While mostly I’ve written about building kayaks, the fact of the matter is that I paddle them sometimes too. I returned a few days ago from another trip to Rossport, Ontario, at the northern tip of Lake Superior.
There’s an archipelago that stretches for miles to the southwest. With my paddling pals Peggy and Sam, I set out on an island-hopping spree.

At the Nirivian embassy compound. Photos by Peggy O'Neal.
It’s Lake Superior. If you’ve been there you can hum this tune. Cold, clear water. Jagged rock. Birch, pine and cedar. Some moose, a few eagles. Bold ravens. This time the weather was mild, but you never escape the sense that the wind could start roaring in a heartbeat.
Everybody has a different goal for a trip like this. A large measure of mine was to get away from the phone, email, the constant lure of the web — all the mundane, pixelated aspects of modern daily life — and get down to something more elemental. I also wanted to make sure we got to Nirivia.
I paddled past the place a couple years ago but for reasons I don’t quite remember, didn’t bother to stop. I’d read a few short descriptions that pegged it as a product of the hippie-ish 70s. A small group of our northern brothers exploited a gap in the law to grab a long-term lease on some island land and declare their own break-away kingdom of Nirivia (this being a mash-up of the name of a nearby town, Nipigon, and Nirvana). They created titles for themselves, established an embassy, wrote a national anthem. I don’t really know, but I imagine much of the thinking took place under a cannabis cloud.

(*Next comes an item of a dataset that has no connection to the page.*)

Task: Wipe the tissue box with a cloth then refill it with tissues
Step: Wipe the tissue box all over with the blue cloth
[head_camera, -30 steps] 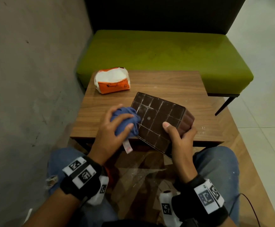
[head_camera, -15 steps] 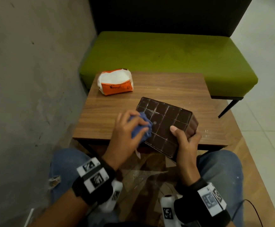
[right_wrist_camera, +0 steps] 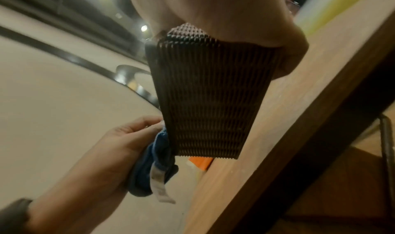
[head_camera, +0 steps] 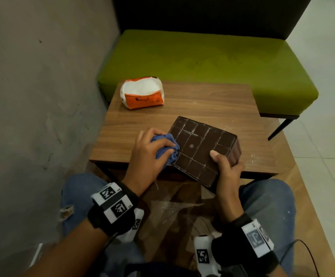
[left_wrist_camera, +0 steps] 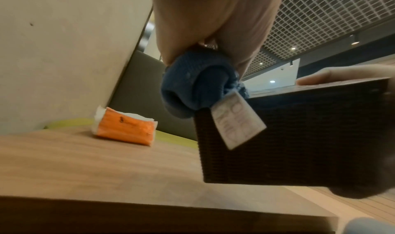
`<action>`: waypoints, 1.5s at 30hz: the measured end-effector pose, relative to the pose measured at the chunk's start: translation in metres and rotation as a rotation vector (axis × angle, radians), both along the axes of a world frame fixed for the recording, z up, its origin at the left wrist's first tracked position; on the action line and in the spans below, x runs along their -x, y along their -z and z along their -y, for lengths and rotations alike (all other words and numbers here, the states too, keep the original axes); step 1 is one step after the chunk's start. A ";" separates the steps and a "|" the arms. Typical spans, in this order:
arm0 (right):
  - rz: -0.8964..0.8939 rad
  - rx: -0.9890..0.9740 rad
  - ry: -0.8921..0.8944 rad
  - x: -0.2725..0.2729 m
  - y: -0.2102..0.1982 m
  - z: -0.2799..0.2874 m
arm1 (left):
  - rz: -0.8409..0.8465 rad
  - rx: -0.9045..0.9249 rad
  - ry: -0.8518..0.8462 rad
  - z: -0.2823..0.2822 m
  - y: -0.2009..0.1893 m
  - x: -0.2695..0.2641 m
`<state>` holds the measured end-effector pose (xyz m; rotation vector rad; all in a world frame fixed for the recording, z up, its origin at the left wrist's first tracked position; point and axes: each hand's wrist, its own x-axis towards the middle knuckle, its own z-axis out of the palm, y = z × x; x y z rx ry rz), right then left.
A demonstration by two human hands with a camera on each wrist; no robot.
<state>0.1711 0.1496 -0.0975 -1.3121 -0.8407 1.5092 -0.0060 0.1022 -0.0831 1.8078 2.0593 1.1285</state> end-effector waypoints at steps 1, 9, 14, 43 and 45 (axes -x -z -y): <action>0.006 0.009 0.014 0.002 0.000 -0.001 | -0.018 0.001 0.027 0.002 -0.003 -0.008; 0.019 -0.018 0.029 -0.002 -0.003 0.000 | -0.130 -0.009 0.162 0.000 -0.012 -0.013; 0.114 -0.052 0.066 0.004 -0.007 -0.004 | -0.094 -0.038 0.160 0.003 -0.016 -0.035; 0.074 -0.162 -0.063 0.000 -0.001 0.005 | 0.135 0.025 -0.072 -0.011 0.004 0.007; 0.075 -0.206 -0.080 0.003 -0.008 0.006 | 0.158 -0.025 -0.113 -0.028 -0.008 0.004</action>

Through the channel to Nirivia.
We made some sketchy arrangements via email with a guy named Jim, who told us the fee to stay at Nirivia was $125. To our question about how much time that paid for, he replied that it was anything from one to three days. Didn’t matter. It was all the same. Let’s just say I appreciated the logical inconsistency.
It’s a 25-mile paddle from Rossport — a lot of paddling for one day, or two pokey days. We took the latter approach, which was probably in keeping with the ethos of the destination. Sam, Peggy and I bumped along in a mild chop along the south face of a couple large islands. A narrow, rocky channel funneled us into the harbor between two islands. The Nirivian embassy complex was tucked into the corner.
Bucky Fuller was here! Four tiny geodesic domes were hidden back in the woods. One was a sauna. Another, Peggy declared, was the women’s bunkhouse. Sam and I grabbed the bunkhouse/dining facility created from two domes bumped together.
Hard to explain how perfect all this was. There was a slight whiff of dilapidation in the air. A cedar/canvas canoe rotted on one side of the path. A fishing skiff rotted on the other. The domes were dry and clean, but more on the order of old-school hunting cabins than modern lakeside McMansions. This was one of those rare instances where the level of ambition matched the enterprise. Not too much, not too little. A good vibe, as we would have said back in the day.
Shortly after we arrived, a fellow named Russ powered up in a fishing boat. “You the people from Michigan?” he wondered. Well, Minnesota, but close enough. Jim had let him know we were arriving, which indicated a greater level of organization than I had imagined. Russ urged us to pick up some wood for the sauna and generally to enjoy ourselves. That we hadn’t brought fishing gear struck him as a disappointment. Seeing his face, I was disappointed in myself.
We stayed a couple nights. We fired up the sauna. We cooled off afterword in the lake. We paddled during the day, and made our supper over the propane stove in the cookhouse. With the exception of a visit from a moose and two calves, nothing much happened except the lazy unfolding of time, uninterrupted by the clack of keyboard or the noise of a phone.
Here’s a prediction: in the not-so-distant future, people will pay extra to be disconnected and left in touch with nothing except the forest and the water and the wind. I didn’t really want to leave.





Only wish I could have been there with you guys…
Nice write up. I too wish we were there, but we’ll save it for another time.